During this year's annual meeting of the World Economic Forum, popularly known as the Davos conference, in late January, Prime Minister Shinzo Abe's attendance — his first in five years — attracted attention. The Group of 20 summit will be held in Osaka in June, and Japan will serve as its chair for the first time since the G20 summit came to gain today's weight after the 2008 Lehman Brothers shock. At a time when the world is embroiled in serious problems ranging from the U.S.-China confrontation to Brexit, great attention was paid to what Abe, who will chair the upcoming G20 summit, said in his speech at Davos.

Abe devoted the first one-third of his 30-minute speech to changes in the Japanese economy. He said that in the six years since he came to power, share prices went up by 2.5 times, the jobless rate fell to 2.5 percent and the ratio of job openings to job seekers, which had fallen to 0.4 right after the Lehman shock, increased to 1.6. Abe also explained that although Japan's working-age population declined by 4.5 million over the period, the impact has been almost offset by the greater participation of women and elderly people in the labor market.

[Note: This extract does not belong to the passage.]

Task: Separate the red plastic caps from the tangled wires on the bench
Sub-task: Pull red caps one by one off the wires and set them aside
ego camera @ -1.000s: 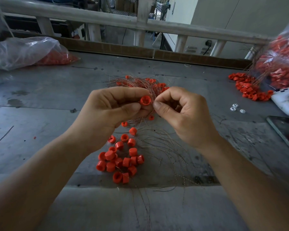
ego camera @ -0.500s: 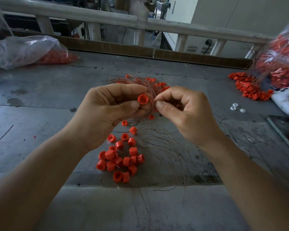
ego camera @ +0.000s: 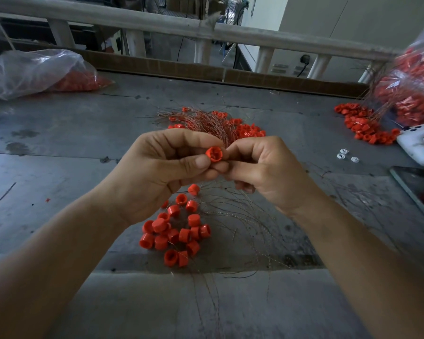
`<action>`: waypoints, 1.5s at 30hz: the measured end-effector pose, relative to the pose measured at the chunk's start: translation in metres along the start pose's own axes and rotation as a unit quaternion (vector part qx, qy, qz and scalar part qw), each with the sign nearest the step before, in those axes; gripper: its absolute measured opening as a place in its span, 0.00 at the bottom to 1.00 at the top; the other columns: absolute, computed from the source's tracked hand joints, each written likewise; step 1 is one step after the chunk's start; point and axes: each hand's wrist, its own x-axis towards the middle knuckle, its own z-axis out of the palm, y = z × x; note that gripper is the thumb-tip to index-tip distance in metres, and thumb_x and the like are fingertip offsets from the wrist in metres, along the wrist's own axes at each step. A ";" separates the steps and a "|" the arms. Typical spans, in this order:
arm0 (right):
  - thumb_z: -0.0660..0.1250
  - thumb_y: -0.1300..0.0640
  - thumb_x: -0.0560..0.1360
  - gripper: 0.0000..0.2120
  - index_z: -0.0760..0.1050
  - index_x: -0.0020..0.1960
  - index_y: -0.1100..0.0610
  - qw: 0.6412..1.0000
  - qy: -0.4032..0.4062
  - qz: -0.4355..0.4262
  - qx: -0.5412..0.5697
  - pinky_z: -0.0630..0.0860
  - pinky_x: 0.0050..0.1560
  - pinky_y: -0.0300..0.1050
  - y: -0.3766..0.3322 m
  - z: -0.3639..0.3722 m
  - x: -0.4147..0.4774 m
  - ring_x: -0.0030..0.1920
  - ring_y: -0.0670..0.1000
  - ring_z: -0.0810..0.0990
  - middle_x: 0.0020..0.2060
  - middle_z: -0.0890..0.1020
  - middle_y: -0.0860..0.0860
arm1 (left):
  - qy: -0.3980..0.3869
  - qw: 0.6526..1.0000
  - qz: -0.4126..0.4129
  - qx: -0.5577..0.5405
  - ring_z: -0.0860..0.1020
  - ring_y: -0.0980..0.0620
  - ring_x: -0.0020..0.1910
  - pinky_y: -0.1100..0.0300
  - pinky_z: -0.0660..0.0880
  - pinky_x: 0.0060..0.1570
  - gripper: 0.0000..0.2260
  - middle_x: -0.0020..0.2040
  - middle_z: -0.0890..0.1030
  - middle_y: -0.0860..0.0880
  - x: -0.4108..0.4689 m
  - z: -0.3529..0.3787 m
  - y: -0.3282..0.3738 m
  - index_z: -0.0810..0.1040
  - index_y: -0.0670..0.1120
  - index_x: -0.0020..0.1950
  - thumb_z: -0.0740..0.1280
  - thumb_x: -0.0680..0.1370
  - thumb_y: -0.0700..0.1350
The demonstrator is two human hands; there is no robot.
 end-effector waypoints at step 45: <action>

What attracted particular interest was his proposal as G20 summit chair to work out a global rule for the use of big data. Today, artificial intelligence and big data are creating a new wave called the Fourth Industrial Revolution. The issue was one of the major points of discussion in last year's Davos conference. German Chancellor Angela Merkel noted that future economic competition will revolve around big data above all else and that how to cope with China, which collects and sorts out big data under state capitalism in a manner different from Western economies, will be a big challenge.